It's a spike not consistently. Also the overclock was a preset in the motherboard I haven't tried to manually overclock it. I will run everything on default setting except the ram I will keep it at 3200mhz

Oh I thought MCE didn't clock that high. That can cause the high temps then. I seem to remember reading/hearing that it was somewhat aggressive in overclocking (i.e. more voltage than necessary). Turning that off will probably solve your temperature issues.

What's the average temperature during a render though? My 7700k sometimes spikes to ridiculous temperatures as well (like 88C or so), yet it hasn't seemed to have harmed the chip in any way.

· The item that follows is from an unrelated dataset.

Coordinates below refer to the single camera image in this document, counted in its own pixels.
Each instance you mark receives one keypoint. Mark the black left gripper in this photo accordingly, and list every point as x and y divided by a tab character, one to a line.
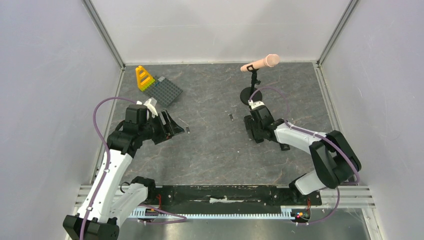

So if while rendering you're well in safe temperatures than personally I wouldn't worry about an occasional spike.

Crystal: CPU: i7 7700K | Motherboard: Asus ROG Strix Z270F | RAM: GSkill 16 GB@3200MHz | GPU: Nvidia GTX 1080 Ti FE | Case: Corsair Crystal 570X (black) | PSU: EVGA Supernova G2 1000W | Monitor: Asus VG248QE 24"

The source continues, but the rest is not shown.